Dangerous animals
Elizabeth, who was born before the First World War, used to tell of how her father, who had been a doctor, had been appointed Director of the Zoological Gardens in Edwardian Dublin, the recompense for caring for members of the animal kingdom being considerably greater than that received for the king’s human subjects. ‘If there were animals that had been bred in the zoo, there used to be a plaque attached to their cage telling visitors of this. When I was born, he got one of those plaques and screwed it to the side of my pram, ‘bred in captivity.”
Ireland is not a place that could stock a zoo from its own resources, having 26 native land mammal species, just three native amphibians and only one native reptile. The absence of land species is attributable to rising sea levels after the ice age isolating Ireland (though the absence of snakes is popularly attributed to the power of Saint Patrick). Perhaps, though, such a dearth of wildlife is not such a bad thing.

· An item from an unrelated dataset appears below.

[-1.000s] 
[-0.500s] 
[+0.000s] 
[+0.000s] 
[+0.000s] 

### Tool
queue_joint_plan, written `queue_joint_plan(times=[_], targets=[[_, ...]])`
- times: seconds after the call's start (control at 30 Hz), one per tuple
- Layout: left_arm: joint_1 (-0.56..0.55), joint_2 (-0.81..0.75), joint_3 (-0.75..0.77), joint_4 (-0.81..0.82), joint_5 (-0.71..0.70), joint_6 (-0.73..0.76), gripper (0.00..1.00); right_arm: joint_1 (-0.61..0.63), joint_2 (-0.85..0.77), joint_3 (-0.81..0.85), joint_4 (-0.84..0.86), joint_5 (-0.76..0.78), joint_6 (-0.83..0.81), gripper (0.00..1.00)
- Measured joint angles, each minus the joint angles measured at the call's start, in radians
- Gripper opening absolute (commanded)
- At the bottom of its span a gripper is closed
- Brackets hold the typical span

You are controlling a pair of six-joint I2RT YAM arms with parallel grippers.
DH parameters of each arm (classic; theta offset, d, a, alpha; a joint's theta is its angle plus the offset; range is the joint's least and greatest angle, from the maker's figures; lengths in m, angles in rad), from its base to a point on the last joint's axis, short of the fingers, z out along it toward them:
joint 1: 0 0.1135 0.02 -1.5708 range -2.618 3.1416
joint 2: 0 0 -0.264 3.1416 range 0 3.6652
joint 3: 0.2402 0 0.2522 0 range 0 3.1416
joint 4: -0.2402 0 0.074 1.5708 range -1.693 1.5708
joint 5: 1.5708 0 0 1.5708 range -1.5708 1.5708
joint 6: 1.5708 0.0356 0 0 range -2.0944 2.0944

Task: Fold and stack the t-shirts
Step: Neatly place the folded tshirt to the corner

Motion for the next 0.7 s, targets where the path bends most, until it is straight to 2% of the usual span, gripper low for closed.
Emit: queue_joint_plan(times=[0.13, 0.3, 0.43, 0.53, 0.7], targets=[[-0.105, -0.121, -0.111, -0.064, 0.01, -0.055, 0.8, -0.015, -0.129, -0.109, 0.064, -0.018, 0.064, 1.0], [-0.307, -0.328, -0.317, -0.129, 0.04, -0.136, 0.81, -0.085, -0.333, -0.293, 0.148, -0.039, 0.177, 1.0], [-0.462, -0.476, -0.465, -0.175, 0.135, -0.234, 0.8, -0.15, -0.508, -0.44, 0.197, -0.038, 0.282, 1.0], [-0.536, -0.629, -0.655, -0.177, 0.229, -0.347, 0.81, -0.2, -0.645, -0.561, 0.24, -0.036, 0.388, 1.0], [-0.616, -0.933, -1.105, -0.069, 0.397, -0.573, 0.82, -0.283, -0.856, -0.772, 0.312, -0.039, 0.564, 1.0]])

A friend from Virginia in the United States phoned earlier. After a dissection of the performance of the Lions rugby team, conversation switched to more mundane matters: how was the farming in his community?
‘We have a number of farmers who have lost calves to coyotes’. It was a comment that disturbed my image of Virginia as hometown America.
‘You have coyotes that will attack cattle?’
‘Yeah, but they are not big; they are not the size of coyotes in other places. We’re not so far from the Blue Ridge Mountains. There are black bears there; they can be six feet tall when they stand up’.
It was not a reassuring thought. Bears can run considerably faster than humans. The idea of being confronted by a 400 lb black bear that was taller than me and could outrun me definitely shifted Virginia from being a hometown place to being a dangerous sort of place.
‘Also we didn’t have Saint Patrick here in the US, so we have snakes’. For me, snakes in America were the stuff of cowboy films; John Wayne stepping down from his horse in a desert landscape and drawing his Colt 45 revolver from its holster and shooting a rattlesnake about to strike the heroine; they were not a species to be encountered in somewhere imagined to be safe.
‘Bred in captivity’ seemed not such a bad way to contemplate such animals. Ireland might not be exciting, but at least it is safe.